Since it was a delve I wasn't surprised that the party and townsfolk never questioned my existence or purpose. I'd elected to go with the shaper class feature, because I enjoyed forging astral constructs in 3rd Edition, and while I knew I couldn't do it so easily in 4th Edition wanted to see if it was still enjoyable creating more bizarre, temporary things as even at level 4, none of the at-will Conjurations were humanoid in shape. Instead, I could create shards of force, static motes, and...whatever the hell a psychic anomaly is.

The first encounter in the adventure consists of a cliched viking boat dropping out of the sky and unloading more undead that what could fit into it. Thankfully, a lot are minions, but since our DM wouldn't indicate which I decided to reserve power points and throw out a static mote. Initially, it only slows things that start their turns next to it, and on the following round explodes into a Close burst 3 attack. Anything next to it has to basically double move (or teleport) to get far enough away to avoid it. This, combined with the fact that it targets creatures, made it somewhat annoying to use.
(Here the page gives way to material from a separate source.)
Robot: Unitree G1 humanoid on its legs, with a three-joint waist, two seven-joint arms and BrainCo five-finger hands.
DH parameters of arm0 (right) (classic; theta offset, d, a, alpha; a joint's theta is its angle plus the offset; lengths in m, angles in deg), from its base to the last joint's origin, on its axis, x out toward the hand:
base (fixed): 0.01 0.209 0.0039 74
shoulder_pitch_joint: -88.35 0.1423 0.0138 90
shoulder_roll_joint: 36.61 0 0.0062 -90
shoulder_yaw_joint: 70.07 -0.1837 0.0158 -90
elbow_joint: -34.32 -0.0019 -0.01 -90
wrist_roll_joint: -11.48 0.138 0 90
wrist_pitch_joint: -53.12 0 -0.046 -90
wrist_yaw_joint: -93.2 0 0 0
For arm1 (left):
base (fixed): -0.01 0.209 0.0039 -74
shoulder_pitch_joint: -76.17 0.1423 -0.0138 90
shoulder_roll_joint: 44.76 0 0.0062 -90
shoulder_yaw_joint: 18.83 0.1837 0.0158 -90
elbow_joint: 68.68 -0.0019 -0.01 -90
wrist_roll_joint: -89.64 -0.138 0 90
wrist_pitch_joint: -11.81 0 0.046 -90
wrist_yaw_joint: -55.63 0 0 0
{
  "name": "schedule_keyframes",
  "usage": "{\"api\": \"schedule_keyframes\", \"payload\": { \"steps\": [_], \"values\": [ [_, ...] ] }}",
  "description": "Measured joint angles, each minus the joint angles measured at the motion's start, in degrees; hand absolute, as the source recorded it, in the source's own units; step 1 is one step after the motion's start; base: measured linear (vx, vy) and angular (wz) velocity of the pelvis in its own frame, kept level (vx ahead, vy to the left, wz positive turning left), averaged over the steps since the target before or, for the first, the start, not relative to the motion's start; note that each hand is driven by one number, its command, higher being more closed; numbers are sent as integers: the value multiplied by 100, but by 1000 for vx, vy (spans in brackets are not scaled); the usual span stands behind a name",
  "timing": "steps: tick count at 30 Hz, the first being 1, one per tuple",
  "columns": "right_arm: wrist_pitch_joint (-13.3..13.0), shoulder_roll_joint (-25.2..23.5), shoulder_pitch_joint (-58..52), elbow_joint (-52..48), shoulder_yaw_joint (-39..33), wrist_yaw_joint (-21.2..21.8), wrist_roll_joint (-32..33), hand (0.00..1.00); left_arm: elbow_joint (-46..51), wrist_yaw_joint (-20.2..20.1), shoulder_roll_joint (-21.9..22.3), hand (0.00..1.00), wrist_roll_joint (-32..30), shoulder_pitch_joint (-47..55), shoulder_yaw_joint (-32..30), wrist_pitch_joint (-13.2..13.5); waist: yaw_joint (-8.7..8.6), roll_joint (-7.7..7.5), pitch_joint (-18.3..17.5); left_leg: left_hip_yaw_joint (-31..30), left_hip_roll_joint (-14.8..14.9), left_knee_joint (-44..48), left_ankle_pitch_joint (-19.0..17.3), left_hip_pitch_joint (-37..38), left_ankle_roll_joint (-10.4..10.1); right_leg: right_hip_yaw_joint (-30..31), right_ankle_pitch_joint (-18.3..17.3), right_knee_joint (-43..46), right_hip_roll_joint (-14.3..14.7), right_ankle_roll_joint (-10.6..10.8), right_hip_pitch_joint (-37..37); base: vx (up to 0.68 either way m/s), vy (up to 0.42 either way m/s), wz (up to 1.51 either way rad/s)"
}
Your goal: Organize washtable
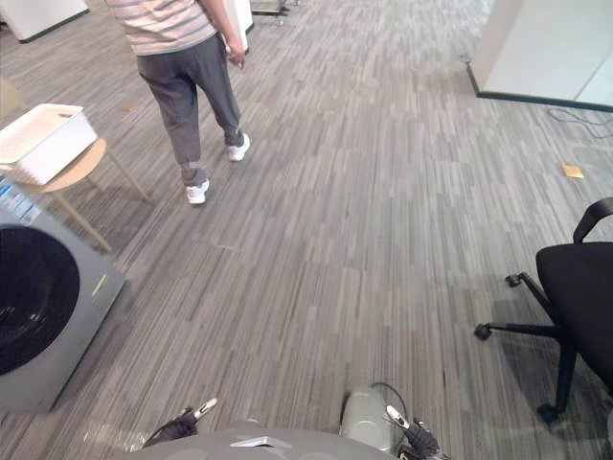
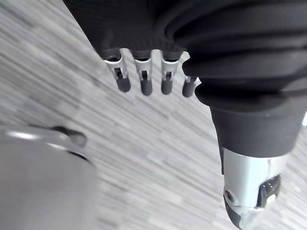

The Most Useful Power award went to psychic anomaly. This thing is awesome, and aside from the occasional force shard I used it exclusively throughout the session. You drop it on your turn, and anything that starts next to it gets hammered by an attack. The best part is, that if you burn a power point then allies can flank with it, but if you spend two it also dazes them. This, coupled with our skirmishing warlord's knock-back attacks, helped us keep the heat off of our gnome paladin, who unfortunately still got dropped about five or so times throughout the session.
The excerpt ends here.